Recalls

Cruise fender bender with San Francisco city bus leads to software update

Says rare software issue concerns 'unique movements of articulated vehicles'

Cruise, the autonomous vehicle company majority owned by GM, notified the National Highway Transportation Safety Administration about a recall of its 300 self-driving vehicles after a fender bender in San Francisco. The autonomous Chevrolet Bolt, doing around ten miles per hour, braked too late after an articulated San Francisco Municipal Transit Authority bus — the kind with two solid carriages connected by a pivoting accordion section — pulled in front of the car and came to a stop. In papers filed with the government agency and in a blog post on the Cruise site, Cruise leader Dan Vogt wrote that "the collision was caused by an issue related to prediction of the unique movements of articulated vehicles in rare circumstances" such as the bus in question and tractor trailers.

The accident occurred on March 23. There were no injuries and only moderate damage to the front of the Bolt.
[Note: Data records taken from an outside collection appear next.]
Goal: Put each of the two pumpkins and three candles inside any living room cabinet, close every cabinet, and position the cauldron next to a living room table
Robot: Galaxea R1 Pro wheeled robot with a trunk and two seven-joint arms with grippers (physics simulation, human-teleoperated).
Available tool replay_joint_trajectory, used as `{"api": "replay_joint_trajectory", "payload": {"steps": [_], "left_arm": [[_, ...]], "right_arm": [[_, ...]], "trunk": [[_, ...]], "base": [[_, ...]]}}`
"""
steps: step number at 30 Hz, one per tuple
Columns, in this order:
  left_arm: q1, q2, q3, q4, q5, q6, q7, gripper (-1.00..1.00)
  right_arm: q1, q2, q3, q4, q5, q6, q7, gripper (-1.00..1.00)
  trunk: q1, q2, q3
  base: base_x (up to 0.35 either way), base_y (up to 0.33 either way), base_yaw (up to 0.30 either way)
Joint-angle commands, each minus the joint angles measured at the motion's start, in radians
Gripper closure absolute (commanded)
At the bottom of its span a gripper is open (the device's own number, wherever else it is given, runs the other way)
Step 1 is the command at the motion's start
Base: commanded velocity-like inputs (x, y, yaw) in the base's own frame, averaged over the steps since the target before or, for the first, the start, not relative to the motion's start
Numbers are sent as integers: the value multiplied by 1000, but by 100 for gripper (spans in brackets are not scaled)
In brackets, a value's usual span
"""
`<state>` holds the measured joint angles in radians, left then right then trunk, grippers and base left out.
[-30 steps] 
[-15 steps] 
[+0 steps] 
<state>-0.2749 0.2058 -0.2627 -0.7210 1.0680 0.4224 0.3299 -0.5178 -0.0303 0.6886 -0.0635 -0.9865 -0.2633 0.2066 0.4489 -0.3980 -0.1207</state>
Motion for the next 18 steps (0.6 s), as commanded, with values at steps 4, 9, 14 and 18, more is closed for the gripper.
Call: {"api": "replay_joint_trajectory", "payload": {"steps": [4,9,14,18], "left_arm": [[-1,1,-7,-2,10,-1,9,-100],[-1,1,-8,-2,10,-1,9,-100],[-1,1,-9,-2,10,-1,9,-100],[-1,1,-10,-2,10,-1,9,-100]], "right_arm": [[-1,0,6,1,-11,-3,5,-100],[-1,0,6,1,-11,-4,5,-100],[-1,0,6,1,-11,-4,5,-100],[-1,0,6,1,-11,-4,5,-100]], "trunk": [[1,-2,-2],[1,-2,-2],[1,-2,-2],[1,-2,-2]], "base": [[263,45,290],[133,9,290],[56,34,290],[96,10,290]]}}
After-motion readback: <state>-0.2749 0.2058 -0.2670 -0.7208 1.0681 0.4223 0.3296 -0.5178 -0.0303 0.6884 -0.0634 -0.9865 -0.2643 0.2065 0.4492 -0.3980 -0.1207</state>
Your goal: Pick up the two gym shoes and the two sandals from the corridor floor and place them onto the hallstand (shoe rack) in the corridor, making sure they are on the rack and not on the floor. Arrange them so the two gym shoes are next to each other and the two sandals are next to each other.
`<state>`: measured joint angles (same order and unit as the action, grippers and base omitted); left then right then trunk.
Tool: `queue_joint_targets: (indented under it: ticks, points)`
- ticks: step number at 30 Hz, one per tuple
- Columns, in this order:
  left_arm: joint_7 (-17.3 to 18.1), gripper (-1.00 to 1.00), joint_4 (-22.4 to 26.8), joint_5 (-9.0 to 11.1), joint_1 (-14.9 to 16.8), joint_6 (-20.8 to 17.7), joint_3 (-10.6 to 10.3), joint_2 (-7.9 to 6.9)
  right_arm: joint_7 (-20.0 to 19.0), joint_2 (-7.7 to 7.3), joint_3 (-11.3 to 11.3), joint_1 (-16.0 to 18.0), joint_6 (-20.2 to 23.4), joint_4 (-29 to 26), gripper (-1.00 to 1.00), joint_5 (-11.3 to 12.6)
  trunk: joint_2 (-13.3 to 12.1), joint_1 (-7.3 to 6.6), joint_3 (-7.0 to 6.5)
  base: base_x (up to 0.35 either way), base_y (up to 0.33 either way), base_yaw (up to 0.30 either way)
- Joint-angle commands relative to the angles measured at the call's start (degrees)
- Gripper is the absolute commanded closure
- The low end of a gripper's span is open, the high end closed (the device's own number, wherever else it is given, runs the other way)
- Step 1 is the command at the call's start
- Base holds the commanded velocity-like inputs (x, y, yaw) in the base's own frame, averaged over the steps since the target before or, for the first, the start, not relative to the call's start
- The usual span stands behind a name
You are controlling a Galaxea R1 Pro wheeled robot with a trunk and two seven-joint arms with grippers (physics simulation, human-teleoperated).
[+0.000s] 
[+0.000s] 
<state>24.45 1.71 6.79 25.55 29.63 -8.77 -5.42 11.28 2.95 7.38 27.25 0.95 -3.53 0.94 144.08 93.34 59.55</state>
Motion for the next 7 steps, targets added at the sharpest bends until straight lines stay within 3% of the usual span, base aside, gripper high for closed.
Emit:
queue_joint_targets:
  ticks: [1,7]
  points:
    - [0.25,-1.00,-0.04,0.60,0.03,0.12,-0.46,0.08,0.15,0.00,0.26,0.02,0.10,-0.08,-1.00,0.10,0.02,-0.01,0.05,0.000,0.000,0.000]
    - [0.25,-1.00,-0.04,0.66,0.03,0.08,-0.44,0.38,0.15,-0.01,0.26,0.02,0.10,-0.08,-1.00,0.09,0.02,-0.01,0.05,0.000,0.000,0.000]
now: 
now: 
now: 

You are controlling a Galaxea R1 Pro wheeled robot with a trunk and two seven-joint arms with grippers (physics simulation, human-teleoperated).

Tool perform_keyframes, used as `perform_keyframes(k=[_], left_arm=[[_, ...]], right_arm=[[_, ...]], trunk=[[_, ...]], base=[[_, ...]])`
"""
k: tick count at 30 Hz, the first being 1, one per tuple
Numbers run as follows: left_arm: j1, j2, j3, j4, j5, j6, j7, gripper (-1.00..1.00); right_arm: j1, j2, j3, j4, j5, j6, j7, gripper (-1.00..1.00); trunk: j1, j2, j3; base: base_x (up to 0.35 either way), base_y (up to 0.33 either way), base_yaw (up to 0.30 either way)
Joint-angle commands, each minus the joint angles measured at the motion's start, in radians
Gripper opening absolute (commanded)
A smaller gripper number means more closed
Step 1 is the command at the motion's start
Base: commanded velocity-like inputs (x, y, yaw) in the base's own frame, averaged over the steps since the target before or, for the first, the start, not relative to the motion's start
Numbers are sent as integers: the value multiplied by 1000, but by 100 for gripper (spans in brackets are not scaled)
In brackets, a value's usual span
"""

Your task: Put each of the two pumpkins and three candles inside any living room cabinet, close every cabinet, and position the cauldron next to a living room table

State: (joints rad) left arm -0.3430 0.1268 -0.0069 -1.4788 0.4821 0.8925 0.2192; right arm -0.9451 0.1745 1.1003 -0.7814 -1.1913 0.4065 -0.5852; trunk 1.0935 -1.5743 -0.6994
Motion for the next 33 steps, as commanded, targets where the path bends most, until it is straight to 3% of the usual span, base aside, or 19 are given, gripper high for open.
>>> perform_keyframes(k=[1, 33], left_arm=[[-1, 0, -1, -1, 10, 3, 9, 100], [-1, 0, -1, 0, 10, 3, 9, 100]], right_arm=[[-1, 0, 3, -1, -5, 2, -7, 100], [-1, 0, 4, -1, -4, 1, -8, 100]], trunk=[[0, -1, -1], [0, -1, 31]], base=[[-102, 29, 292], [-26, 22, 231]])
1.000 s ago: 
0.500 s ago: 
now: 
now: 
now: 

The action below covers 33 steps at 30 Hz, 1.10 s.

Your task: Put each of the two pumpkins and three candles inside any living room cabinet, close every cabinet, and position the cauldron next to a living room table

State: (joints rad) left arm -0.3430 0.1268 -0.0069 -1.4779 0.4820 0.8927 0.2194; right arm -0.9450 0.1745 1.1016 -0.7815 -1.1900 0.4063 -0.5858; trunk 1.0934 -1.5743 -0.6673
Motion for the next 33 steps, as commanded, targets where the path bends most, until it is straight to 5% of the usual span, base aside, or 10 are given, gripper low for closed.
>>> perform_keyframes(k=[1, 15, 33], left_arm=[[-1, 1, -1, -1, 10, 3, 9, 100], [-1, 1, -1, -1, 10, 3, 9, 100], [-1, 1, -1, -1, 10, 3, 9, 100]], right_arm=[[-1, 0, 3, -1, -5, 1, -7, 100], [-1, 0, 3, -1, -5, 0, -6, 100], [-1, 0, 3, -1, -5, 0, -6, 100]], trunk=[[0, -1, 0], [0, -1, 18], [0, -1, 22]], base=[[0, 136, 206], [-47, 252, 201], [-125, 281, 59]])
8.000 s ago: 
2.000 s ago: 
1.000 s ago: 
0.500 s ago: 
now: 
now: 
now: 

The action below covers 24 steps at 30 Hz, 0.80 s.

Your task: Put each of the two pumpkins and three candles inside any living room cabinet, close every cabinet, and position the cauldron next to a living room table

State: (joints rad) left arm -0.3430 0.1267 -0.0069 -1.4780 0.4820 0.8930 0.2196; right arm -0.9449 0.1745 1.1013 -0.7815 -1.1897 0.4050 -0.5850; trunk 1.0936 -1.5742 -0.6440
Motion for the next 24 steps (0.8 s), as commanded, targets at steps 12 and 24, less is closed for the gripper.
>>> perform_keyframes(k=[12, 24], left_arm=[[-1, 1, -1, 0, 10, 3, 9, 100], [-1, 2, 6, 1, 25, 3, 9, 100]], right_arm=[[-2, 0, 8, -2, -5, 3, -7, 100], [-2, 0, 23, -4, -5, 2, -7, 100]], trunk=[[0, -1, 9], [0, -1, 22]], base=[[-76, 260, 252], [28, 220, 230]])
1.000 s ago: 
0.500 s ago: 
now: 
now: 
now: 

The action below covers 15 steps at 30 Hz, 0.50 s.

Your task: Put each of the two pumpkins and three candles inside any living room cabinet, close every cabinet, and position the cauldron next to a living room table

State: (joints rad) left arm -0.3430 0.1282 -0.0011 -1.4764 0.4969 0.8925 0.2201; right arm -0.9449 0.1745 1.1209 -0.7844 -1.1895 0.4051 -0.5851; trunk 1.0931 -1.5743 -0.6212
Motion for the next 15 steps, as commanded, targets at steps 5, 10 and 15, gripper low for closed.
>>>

Cruise engineers studied the issue and performed their software recall — which meant pushing an OTA update, that's all — on March 25.

The bus was not to blame. We're told the self-driving software accounted for the entire bus as the bus pulled out of a stop ahead of the vehicle. However, since the articulated front section emerged first, when the rear section of the bus then pulled out, the software was processing "the anticipated behavior of the front section of the bus, which was by then obstructed," and "Since the AV had previously seen the front section and recognized that the bus could bend, it predicted that the bus would move as connected sections with the rear section following the predicted path of the front section." The software did issue the command to stop, but it did so too late, hence the bumper car moment.

The self-driving Cruise vehicles only operate in certain areas of San Francisco between 10 p.m. and 5 a.m., but it's certain they've had countless interactions near and around articulated buses. Vogt wrote, "Fender benders like this rarely happen to our AVs, but this incident was unique." Autonomous industry observers call this kind of incident an "edge case," the rare traffic event incident a human would know how to handle but that is difficult or impossible to program for until it happens. This is how the bugs get found.

San Francisco authorities don't like the technique, though. Cruise and competitor Waymo want to expand, the San Francisco County Transportation Authority petitioned the California Public Utilities Commission (CPUC) in January to decline any expansion after having to deal with "92 unique incidents reported to the City between May 29, and December 31, 2022." 

Vogt wrote in his post on the Cruise site, "We will undoubtedly continue to discover ways in which we can improve. ... These continuous improvements are likely to make voluntary recalls commonplace. We believe this is one of the great benefits of autonomous vehicles compared to human drivers; our entire fleet of AVs is able to rapidly improve, and we are able to carefully monitor that progress over time."